Saudi Arabia's closed-door trial on the murder of Saudi journalist Jamal Khashoggi sparked global outrage after a Saudi court cleared two former top aides to Crown Prince Mohammed bin Salman (MBS) linked to the murder plot.
While five of the 11 unnamed individuals indicted in the case were sentenced to death and three more jailed over the killing of Khashoggi. Saud al-Qahtani, a former key counselor to the crown prince, was released without charge along with Ahmed al-Assiri, a high-ranking adviser close to the royal court and former deputy intelligence chief, and Mohammad al-Otaibi, Saudi Arabia's consul general in Istanbul at the time of the killing. They were released without charge due to a lack of evidence, according to the prosecutor’s statement. Based on the audio recordings of the horrifying conversations between the 15-man Saudi hit squad and Jamal Khashoggi recorded prior to and during the murder, al-Otaibi was present in the building. His phone call with an official from the office of Saud al-Qahtani revealed in detail the plans and preparations made between the Saudi Consulate in Istanbul and the Riyadh administration. The recordings are proof that the murder of Khashoggi was not done without the consent of the Saudi crown prince.
Khashoggi was killed and dismembered by a group of Saudi operatives in the country's consulate in Istanbul on Oct. 2, 2018. Initially denying and later downplaying the incident as an accidental killing in a fistfight, Riyadh finally admitted almost three weeks after the disappearance that Khashoggi was murdered in a premeditated fashion but denied any involvement of the royal family. The incident was blamed on lower-level officials, including five who were sentenced to the death among the 21 involved in the case. Ankara has said the statement is not satisfactory and demanded genuine cooperation from Riyadh. Khashoggi's body has not been recovered and the kingdom has remained silent on its whereabouts. According to the book "Diplomatic Atrocity: The dark secrets of the Khashoggi murder," penned by Sabah writers Abdurrahman Şimşek, Nazif Karaman and Ferhat Ünlü, Khashoggi's body was dismembered and taken out of the building in five suitcases.

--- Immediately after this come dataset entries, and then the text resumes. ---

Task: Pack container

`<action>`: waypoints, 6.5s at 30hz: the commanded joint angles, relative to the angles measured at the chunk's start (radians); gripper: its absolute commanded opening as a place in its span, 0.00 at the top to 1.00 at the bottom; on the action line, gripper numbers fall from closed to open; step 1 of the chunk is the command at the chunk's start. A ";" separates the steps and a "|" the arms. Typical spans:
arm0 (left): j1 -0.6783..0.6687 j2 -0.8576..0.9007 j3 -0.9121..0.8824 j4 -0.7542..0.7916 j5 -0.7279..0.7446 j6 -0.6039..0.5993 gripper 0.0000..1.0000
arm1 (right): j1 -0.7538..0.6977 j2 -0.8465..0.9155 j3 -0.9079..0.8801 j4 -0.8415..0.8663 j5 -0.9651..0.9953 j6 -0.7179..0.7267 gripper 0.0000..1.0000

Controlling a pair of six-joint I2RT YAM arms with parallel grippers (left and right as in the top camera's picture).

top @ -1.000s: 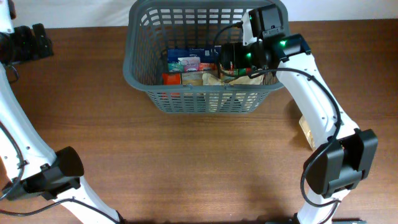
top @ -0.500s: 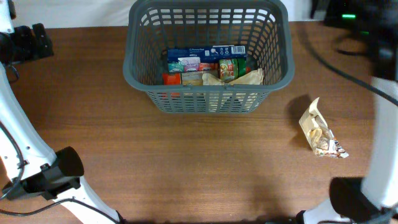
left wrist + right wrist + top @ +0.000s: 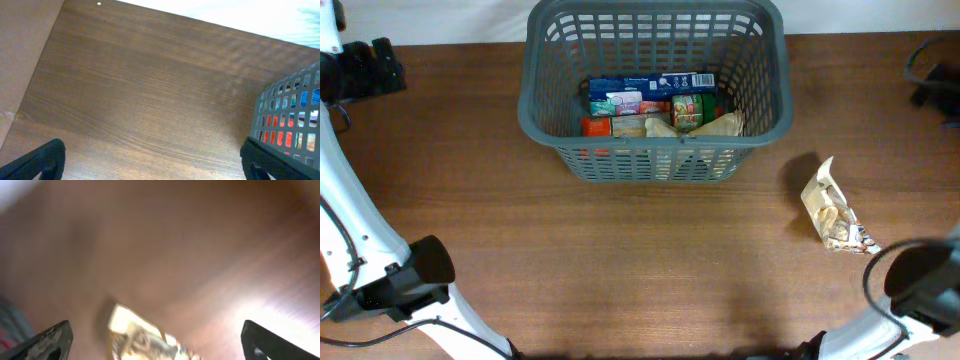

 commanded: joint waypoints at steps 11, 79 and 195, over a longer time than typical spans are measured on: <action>0.002 -0.001 -0.003 -0.001 0.000 -0.010 0.01 | 0.002 -0.007 -0.336 -0.071 -0.259 -0.272 0.10; 0.002 -0.001 -0.003 -0.001 0.000 -0.010 0.01 | 0.628 -0.632 -0.045 0.314 -0.411 -0.010 0.79; 0.002 -0.001 -0.003 -0.001 0.000 -0.010 0.01 | 0.333 -1.252 -0.451 -0.099 0.102 0.060 0.01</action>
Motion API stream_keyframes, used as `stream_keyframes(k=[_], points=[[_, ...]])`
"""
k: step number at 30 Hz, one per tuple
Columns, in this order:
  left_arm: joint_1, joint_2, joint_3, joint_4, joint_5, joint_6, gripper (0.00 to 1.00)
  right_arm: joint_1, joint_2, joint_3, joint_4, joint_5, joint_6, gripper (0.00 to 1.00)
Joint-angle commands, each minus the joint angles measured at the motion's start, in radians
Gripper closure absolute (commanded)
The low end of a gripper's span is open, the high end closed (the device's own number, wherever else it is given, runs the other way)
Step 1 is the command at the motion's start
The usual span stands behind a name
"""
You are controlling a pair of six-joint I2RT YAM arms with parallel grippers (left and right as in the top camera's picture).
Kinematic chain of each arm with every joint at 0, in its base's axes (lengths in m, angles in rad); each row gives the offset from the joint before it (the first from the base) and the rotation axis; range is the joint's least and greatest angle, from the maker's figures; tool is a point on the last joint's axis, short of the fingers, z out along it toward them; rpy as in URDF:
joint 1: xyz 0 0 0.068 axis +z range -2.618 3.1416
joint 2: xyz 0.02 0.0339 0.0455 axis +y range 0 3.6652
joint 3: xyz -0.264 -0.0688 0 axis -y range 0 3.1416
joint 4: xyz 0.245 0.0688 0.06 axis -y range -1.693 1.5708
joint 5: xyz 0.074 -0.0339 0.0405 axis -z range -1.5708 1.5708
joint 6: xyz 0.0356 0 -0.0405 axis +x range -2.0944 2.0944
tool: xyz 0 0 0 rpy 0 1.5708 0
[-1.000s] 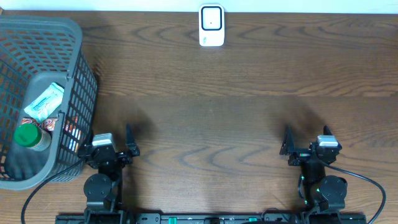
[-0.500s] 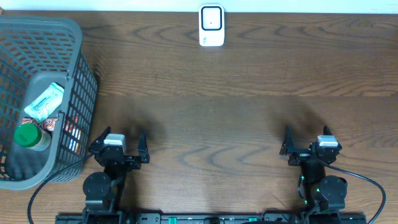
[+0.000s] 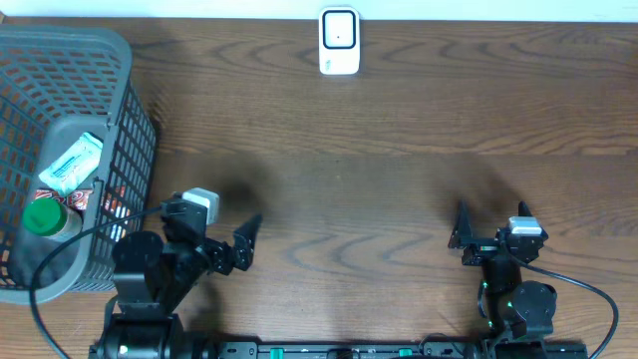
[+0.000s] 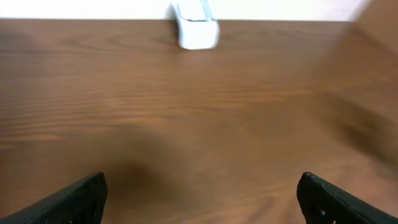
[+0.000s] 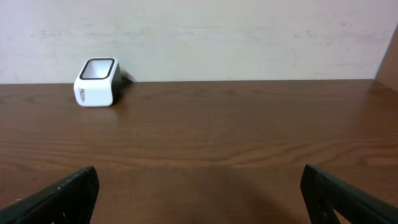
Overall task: Scan the item barcode
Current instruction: 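Reach the left gripper into the basket and grasp the green-capped bottle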
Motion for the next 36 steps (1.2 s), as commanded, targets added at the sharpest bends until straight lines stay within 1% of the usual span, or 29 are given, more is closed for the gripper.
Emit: stream_keyframes(k=[1, 3, 7, 12, 16, 18, 19, 21, 23, 24, 26, 28, 31, 33, 36], points=[[-0.002, 0.030, 0.020, -0.003, 0.254, 0.009, 0.02, 0.006, 0.000, -0.001, -0.004, 0.002, 0.013, 0.01], [-0.002, 0.050, 0.032, -0.023, 0.288, -0.026, 0.02, 0.006, 0.000, -0.001, -0.004, 0.002, 0.013, 0.01], [-0.002, 0.110, 0.108, -0.097, 0.266, -0.031, 0.02, 0.006, 0.000, -0.001, -0.004, 0.002, 0.013, 0.01], [-0.002, 0.224, 0.295, -0.204, 0.193, -0.031, 0.02, 0.006, 0.000, -0.001, -0.004, 0.002, 0.013, 0.01], [-0.002, 0.329, 0.497, -0.343, 0.120, -0.028, 0.02, 0.006, 0.000, -0.001, -0.004, 0.002, 0.013, 0.01], [-0.002, 0.360, 0.566, -0.402, 0.121, -0.018, 0.02, 0.006, 0.000, -0.001, -0.004, 0.002, 0.013, 0.01], [-0.002, 0.367, 0.588, -0.429, 0.121, 0.019, 0.02, 0.006, 0.000, -0.001, -0.004, 0.002, 0.013, 0.01], [-0.001, 0.364, 0.588, -0.414, 0.121, 0.057, 0.02, 0.006, 0.000, -0.001, -0.004, 0.002, 0.013, 0.01], [-0.001, 0.365, 0.589, -0.383, 0.114, 0.049, 0.02, 0.006, 0.000, -0.001, -0.004, 0.002, 0.013, 0.01], [-0.001, 0.366, 0.594, -0.369, 0.088, 0.018, 0.02, 0.006, 0.000, -0.001, -0.004, 0.002, 0.013, 0.01], [-0.001, 0.376, 0.618, -0.357, -0.029, -0.075, 0.02, 0.006, 0.000, -0.001, -0.004, 0.002, 0.013, 0.01], [-0.001, 0.397, 0.660, -0.362, -0.139, -0.132, 0.02, 0.006, 0.000, -0.001, -0.004, 0.002, 0.013, 0.01], [-0.001, 0.444, 0.751, -0.396, -0.208, -0.167, 0.02, 0.006, 0.000, -0.001, -0.004, 0.002, 0.013, 0.01], [-0.001, 0.506, 0.860, -0.443, -0.259, -0.172, 0.02, 0.006, 0.000, -0.001, -0.004, 0.002, 0.013, 0.01], [0.001, 0.597, 1.019, -0.517, -0.348, -0.209, 0.02, 0.006, 0.000, -0.001, -0.004, 0.001, 0.013, 0.01]])
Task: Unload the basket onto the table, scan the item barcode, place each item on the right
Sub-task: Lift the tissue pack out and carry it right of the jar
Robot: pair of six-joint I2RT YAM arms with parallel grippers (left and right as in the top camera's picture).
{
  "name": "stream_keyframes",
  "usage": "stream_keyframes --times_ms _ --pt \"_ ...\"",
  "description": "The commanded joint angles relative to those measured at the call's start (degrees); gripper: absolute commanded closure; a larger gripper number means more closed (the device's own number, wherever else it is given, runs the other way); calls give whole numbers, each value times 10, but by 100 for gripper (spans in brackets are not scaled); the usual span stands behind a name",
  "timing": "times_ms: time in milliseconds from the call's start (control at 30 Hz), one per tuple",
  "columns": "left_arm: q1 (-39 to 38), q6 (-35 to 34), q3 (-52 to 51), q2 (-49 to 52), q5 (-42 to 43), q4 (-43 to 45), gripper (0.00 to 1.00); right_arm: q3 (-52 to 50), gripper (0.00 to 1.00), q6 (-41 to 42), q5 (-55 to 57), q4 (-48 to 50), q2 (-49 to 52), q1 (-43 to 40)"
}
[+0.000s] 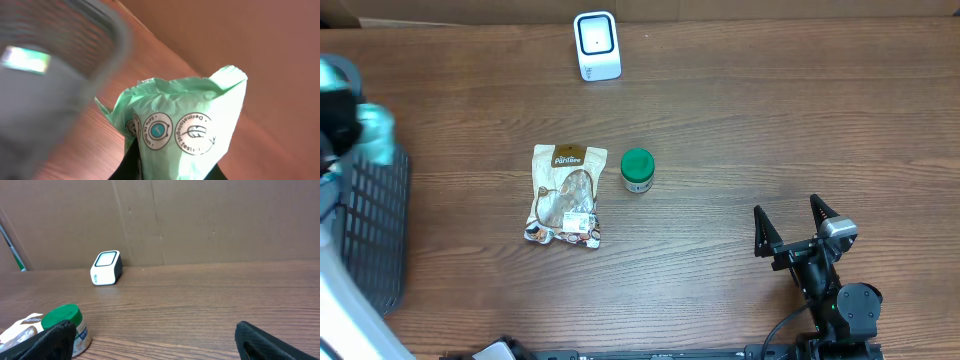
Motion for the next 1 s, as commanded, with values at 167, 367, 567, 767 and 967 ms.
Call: stream_keyframes --times_ms 167,367,567,767,967 --pt "-271 17 -36 47 -70 -27 96 -6 0 0 -1 3 -4 3" --pt "-447 -19 -83 133 -97 7 96 -6 0 -1 -1 3 -4 3" --pt "-569 -38 -84 242 -95 61 96 -6 0 -1 -1 3 -4 3" --pt "-671 -40 -84 324 -125 112 96 -6 0 0 -1 3 -4 3" --pt "-692 -58 -84 395 -142 111 96 -6 0 -1 -1 3 -4 3"
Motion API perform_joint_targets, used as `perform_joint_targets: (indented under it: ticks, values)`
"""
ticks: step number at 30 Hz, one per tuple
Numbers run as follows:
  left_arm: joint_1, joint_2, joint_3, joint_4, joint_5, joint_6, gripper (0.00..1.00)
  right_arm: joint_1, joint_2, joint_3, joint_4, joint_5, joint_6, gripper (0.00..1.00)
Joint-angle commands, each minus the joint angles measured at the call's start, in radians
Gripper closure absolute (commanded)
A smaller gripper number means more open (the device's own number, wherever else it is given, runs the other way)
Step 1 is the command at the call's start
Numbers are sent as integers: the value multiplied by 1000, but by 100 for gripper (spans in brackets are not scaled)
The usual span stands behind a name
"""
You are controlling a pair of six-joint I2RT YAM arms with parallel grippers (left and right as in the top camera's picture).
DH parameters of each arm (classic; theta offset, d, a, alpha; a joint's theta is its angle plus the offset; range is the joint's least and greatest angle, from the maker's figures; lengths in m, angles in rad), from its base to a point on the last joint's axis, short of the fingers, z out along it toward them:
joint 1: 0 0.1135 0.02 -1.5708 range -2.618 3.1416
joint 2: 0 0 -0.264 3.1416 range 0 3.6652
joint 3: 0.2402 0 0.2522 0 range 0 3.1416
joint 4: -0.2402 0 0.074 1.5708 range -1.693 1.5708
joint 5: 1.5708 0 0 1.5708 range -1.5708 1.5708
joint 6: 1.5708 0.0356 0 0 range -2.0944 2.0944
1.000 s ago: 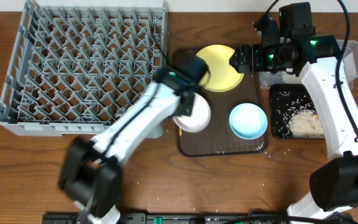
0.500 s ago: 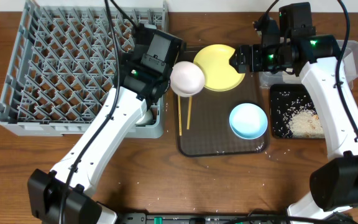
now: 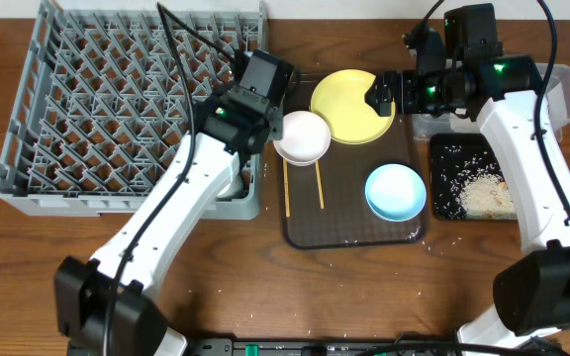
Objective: Sort waste into correct bins and load items into the dishwasher
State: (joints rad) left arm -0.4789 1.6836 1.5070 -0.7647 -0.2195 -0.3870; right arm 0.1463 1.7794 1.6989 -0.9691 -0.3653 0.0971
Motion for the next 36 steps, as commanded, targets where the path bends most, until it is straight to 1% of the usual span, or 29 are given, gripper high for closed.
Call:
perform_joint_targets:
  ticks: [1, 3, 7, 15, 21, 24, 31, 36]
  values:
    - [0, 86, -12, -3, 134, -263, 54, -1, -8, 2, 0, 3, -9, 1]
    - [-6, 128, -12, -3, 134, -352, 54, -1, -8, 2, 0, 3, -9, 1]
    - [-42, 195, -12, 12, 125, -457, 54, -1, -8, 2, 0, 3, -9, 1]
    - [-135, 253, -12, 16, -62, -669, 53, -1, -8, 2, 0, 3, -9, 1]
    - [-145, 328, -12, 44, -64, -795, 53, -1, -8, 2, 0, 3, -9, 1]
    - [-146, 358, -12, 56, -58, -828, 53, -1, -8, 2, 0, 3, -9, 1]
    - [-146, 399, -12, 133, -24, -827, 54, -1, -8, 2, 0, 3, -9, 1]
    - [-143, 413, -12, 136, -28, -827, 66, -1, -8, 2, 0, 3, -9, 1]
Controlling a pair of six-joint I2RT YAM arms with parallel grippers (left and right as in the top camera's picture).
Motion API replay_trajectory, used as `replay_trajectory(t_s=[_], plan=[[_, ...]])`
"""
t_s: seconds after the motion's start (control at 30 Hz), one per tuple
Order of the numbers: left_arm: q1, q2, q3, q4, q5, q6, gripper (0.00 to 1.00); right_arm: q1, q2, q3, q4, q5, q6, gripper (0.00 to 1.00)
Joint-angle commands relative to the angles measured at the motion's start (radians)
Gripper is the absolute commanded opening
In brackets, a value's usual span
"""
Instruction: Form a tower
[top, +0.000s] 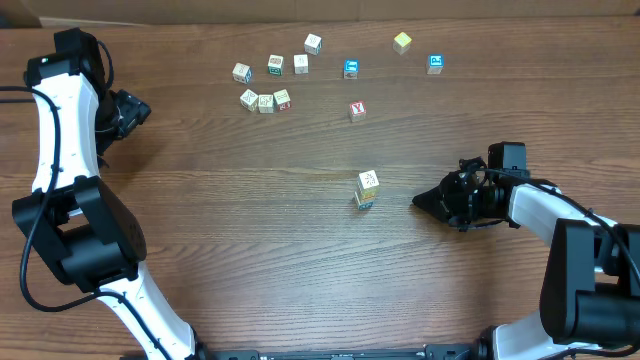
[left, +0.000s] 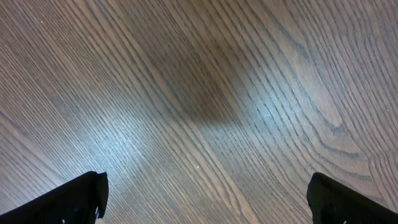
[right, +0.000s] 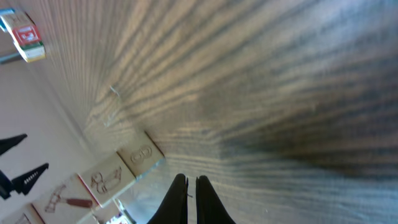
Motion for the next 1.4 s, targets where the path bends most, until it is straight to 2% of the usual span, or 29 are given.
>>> replay_trajectory(t_s=[0.0,0.3,0.5,0.83,1.37], plan=[[-0.006,0.003,0.013,0.001,-0.003,0.008,1.0,0.022,-0.008,-0.002,0.034,0.02,0.04,0.04],[-0.006,0.003,0.013,0.001,-0.003,0.008,0.99,0.155,-0.007,-0.002,0.087,0.146,0.143,0.04],[-0.006,0.003,0.013,0.001,-0.003,0.008,0.99,0.182,-0.007,-0.016,0.113,0.179,0.174,0.04],[-0.006,0.003,0.013,0.001,-0.003,0.008,1.0,0.182,-0.006,-0.042,0.178,0.117,0.117,0.04],[-0.006,0.003,0.013,0.001,-0.003,0.008,1.0,0.181,0.087,-0.096,0.328,0.012,0.156,0.04]])
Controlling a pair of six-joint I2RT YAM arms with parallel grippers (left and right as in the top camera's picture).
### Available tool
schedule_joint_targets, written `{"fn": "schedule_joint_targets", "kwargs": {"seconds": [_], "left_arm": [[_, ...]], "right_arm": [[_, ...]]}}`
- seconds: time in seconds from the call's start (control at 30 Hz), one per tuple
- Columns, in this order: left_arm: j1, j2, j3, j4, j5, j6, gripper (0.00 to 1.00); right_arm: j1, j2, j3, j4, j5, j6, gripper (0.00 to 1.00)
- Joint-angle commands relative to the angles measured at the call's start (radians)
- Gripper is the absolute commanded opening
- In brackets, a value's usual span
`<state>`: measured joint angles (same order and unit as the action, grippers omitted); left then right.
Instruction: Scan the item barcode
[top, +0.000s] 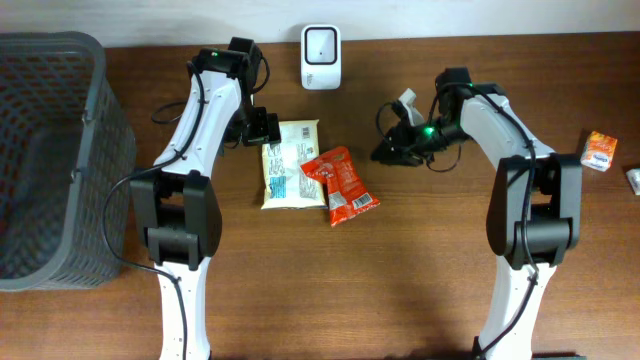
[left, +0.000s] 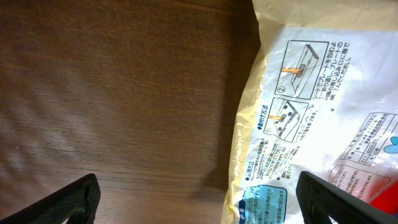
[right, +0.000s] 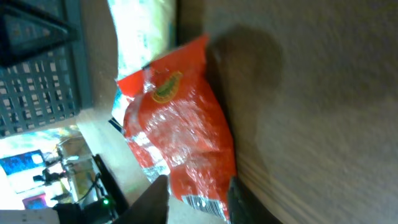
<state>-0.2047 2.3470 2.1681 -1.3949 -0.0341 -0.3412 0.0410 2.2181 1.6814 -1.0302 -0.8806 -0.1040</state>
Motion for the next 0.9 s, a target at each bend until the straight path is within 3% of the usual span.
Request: {"fn": "schedule_joint_targets", "kwargs": {"seconds": [0.0,0.2,0.43,0.6,0.77,0.8,0.87], "left_arm": [[0.0,-0.002,-0.01,-0.002,0.004,-0.014,0.99],[0.0,-0.002,-0.01,-0.002,0.004,-0.013,0.99],[0.0,-0.002,-0.01,-0.002,0.004,-0.013,0.99],[0.0,-0.002,-0.01,-0.002,0.004,-0.013,0.99],[0.0,-0.002,-0.01,-0.002,0.004,-0.014,0.99],[0.0,-0.002,-0.01,-0.002,0.004,-0.013,0.99],[0.0,-0.002,-0.01,-0.002,0.004,-0.014,0.99]], "right_arm": [[0.015,-0.019,-0.005,-0.043,0.011,-0.123,0.42],[0.167,-0.154,0.0,-0.036,0.294,-0.095,0.5],[0.512,-0.165,0.0,0.032,0.931,0.302,0.52],[0.594,-0.143,-0.045,0.083,1.075,0.41,0.52],[0.595,-0.143,-0.151,0.199,1.072,0.435,0.5],[0.595,-0.142,-0.168,0.21,1.072,0.435,0.47],[0.595,-0.142,-0.173,0.213,1.072,0.436,0.24]]}}
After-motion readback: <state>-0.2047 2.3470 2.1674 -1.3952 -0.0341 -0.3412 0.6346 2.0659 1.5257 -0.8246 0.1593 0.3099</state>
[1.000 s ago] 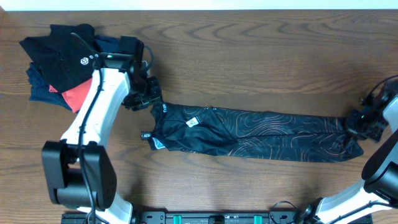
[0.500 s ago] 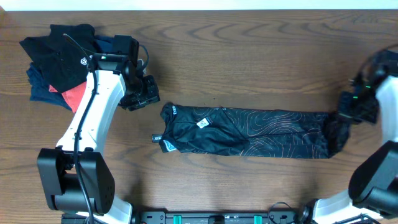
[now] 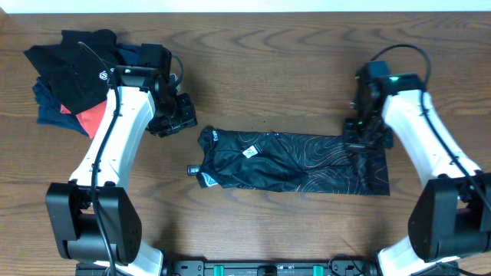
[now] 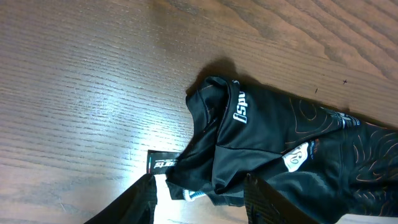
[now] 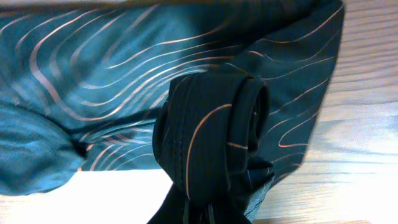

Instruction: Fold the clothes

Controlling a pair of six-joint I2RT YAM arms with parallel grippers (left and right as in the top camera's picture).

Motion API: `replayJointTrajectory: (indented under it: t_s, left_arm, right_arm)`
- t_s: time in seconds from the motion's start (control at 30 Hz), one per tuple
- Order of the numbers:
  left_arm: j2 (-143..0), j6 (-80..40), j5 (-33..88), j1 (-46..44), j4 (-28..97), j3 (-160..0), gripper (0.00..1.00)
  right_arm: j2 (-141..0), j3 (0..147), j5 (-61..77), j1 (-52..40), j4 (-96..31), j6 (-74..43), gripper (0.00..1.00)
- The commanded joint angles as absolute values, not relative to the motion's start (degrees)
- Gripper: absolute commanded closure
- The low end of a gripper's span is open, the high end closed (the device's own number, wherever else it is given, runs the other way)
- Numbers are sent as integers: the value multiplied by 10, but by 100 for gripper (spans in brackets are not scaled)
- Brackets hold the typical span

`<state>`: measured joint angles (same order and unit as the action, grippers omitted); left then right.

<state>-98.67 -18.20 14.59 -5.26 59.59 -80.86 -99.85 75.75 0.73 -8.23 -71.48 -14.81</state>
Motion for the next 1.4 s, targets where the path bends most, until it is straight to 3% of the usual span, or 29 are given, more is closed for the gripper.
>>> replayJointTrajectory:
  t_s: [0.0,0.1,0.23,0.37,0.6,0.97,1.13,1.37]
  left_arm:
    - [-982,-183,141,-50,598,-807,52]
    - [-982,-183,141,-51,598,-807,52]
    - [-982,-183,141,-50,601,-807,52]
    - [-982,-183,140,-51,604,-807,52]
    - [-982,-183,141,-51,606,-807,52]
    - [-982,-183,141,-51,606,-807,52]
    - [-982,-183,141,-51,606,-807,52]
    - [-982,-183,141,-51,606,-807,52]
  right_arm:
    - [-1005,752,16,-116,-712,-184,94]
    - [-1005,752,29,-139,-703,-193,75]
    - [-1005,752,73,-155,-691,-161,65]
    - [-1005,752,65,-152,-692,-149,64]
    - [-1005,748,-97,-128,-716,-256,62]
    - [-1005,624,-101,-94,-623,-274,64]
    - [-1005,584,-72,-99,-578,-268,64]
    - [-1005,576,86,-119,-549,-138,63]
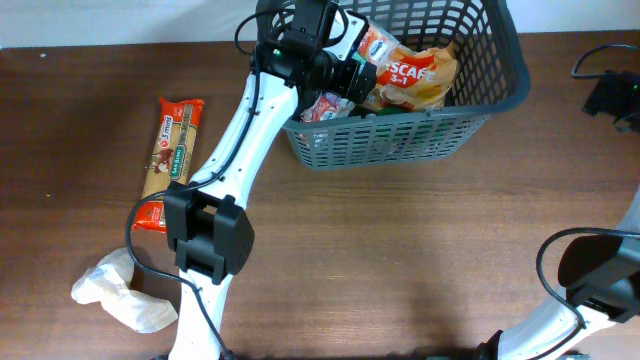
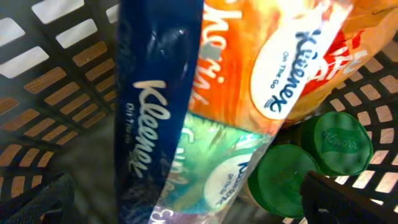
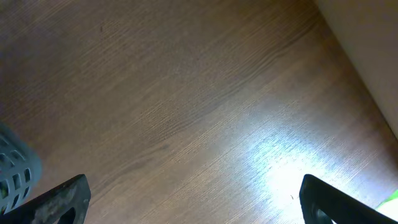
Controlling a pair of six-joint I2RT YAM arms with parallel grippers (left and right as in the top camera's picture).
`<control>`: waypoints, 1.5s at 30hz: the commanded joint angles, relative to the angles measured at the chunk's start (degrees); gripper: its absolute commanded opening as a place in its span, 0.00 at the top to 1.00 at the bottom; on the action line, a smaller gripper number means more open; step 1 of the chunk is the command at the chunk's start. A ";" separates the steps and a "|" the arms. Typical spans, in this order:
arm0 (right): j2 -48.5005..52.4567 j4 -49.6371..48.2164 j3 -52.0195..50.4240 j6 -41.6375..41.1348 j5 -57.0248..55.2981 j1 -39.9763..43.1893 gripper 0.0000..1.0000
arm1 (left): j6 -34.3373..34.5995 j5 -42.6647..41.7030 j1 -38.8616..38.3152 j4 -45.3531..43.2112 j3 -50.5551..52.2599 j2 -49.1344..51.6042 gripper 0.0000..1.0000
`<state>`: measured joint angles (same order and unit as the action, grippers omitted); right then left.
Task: Pack container
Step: 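Lift the tissue multipack and place it upright in the basket, then release the tissues and withdraw the left gripper toward the spaghetti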
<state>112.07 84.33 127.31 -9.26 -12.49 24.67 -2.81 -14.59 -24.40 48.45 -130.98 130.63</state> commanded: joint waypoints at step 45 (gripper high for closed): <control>-0.17 -0.07 -0.35 -0.70 -0.11 0.11 0.01 | -5.88 7.56 39.89 46.27 -15.85 -17.88 0.01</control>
<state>112.07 84.33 127.31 -9.26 -12.49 24.67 -7.94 -7.05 13.69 95.92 -150.12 111.77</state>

The U.N. special rapporteur on extrajudicial killings, Agnes Callamard, slammed the trial as a "mockery,” saying: “The masterminds not only walk free. They have barely been touched by the investigation and the trial. That is the antithesis of justice.” Callamard, who investigated Khashoggi's murder, also said: "Impunity for the killing of a journalist commonly reveals political repression, corruption, abuse of power, propaganda, and even international complicity. All are present in #SaudiArabia." She said there should have been an investigation to identify the masterminds, "as well as those who incited, allowed or turned a blind eye to the murder, such as the crown prince," referring to MBS.
Callamard said in a report in August that the state of Saudi Arabia was responsible for the murder. The report also found "credible evidence" that linked Saudi Crown Prince Mohammed bin Salman to the killing of Khashoggi. The rapporteur noted she had received no cooperation from Riyadh and minimal help from the U.S.
Turkey criticized the verdict, saying it fell short of expectations of shedding light on the killing and delivering justice. The Saudi court’s decision "is far from meeting the expectations of both our country and the international community to shed light on the murder with all its dimensions and deliver justice," the Turkish foreign ministry said in a statement.
The Turkish Arab Media Association also reacted to the decision, saying that it was “aimed at closing the case rather than illuminating it and relieving the conscience of the public. For these reasons, we express that these bogus decisions... are not enough for us, and we reiterate the question that we are constantly asking. Where's Jamal Khashoggi’s body?”
Yasin Aktay, a member of Turkey's ruling Justice and Development Party (AK Party) and a friend of Khashoggi, criticized the verdict, saying the Saudi court had failed to bring the real perpetrators to justice while lamenting that the trial was not transparent. "The prosecutor sentenced five hitmen to death but did not touch those who were behind the five," Aktay told The Associated Press, adding that: "The verdict neither meets the expectations of the public conscience nor the feeling of justice."
The trial began in January and was held over 10 hearings in the Saudi capital Riyadh. However, it has been shrouded in secrecy, raising concerns from international rights groups who have demanded transparency and independent monitoring of the proceedings. Media rights watchdog Reporters without Borders stated that the closed-door trial did not respect internationally recognized principles of justice while underscoring that the sentencing of the five may be "a way to silence them forever and to conceal the truth."